As of January 31, 2021, this tutorial references legacy products that no longer represent Cloudera’s current product offerings.
Please visit recommended tutorials:
- How to Create a CDP Private Cloud Base Development Cluster
- All Cloudera Data Platform (CDP) related tutorials
In this tutorial, you will learn how to deploy a modern real-time streaming application. This application serves as a reference framework for developing a big data pipeline, complete with a broad range of use cases and powerful reusable core components.

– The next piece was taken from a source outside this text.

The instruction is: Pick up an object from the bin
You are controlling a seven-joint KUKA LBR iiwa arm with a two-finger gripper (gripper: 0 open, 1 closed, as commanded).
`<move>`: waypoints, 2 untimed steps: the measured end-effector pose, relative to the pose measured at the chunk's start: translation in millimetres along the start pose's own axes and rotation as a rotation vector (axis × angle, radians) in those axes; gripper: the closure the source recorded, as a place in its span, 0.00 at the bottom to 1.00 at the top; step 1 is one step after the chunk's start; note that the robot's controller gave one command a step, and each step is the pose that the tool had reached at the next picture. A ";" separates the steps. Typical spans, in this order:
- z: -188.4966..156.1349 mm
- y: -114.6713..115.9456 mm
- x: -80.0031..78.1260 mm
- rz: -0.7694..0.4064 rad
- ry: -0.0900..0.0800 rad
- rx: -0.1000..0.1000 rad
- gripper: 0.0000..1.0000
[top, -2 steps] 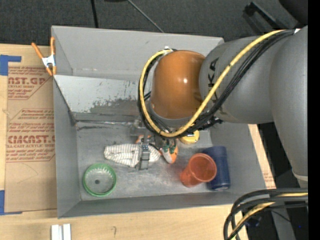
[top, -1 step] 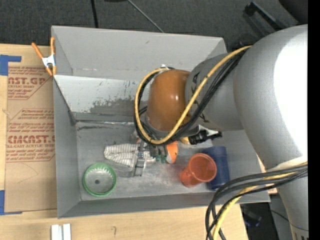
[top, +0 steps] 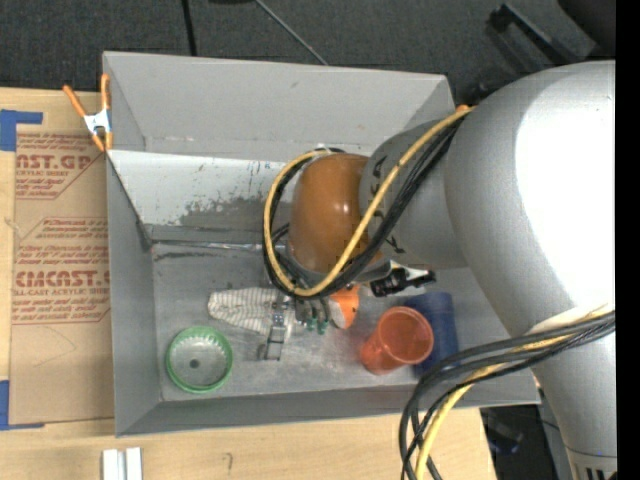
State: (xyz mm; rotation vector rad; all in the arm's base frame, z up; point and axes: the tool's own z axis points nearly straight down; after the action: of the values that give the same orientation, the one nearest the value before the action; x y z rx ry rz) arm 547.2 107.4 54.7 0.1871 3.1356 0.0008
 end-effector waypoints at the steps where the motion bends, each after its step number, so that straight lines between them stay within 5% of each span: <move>1: -13.5 -2.9 7.9 0.132 0.000 -0.001 0.00; 2: -15.1 14.7 22.8 0.045 0.000 0.000 1.00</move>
Offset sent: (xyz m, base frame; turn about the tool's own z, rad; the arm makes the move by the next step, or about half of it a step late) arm -0.0210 0.0167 0.0153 0.0455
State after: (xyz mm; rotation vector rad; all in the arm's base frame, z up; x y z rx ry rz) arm 526.3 124.7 69.8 0.2573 3.1305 0.0009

You will explore the NiFi Dataflow application, Kafka topics, Schemas and SAM topology.
- Downloaded and deployed the Cloudera DataFlow (CDF) Sandbox
- Overview of Trucking IoT Ref App
- Step 1: Explore Dataflow Application
- Step 2: View Schema Registry
- Step 3: Analyze Stream Analytics Application
- Step 4: View the Storm Engine that Powers SAM
- Further Reading
- Appendix A: Trucking IoT GitHub Repo
Stream Analytics Manager is a drag and drop program that enables stream processing developers to build data topologies within minutes compared to traditional practice of writing several lines of code. A topology is a directed acyclic graph (DAG) of processors. Now users can configure and optimize how they want each component or processor to perform computations on the data. They can perform windowing, joining multiple streams together and other data manipulation. SAM currently supports the stream processing engine known as Apache Storm, but it will later support other engines such as Spark and Flink. At that time, it will be the users choice on which stream processing engine they want to choose.
Apache Storm is the current backend computational processing engine for Stream Analytics Manager. After the user builds their SAM topology, all the actual processing of data happens in a Storm topology, which is also a DAG, but is comprised of spouts and bolts with streams of tuples representing the edges.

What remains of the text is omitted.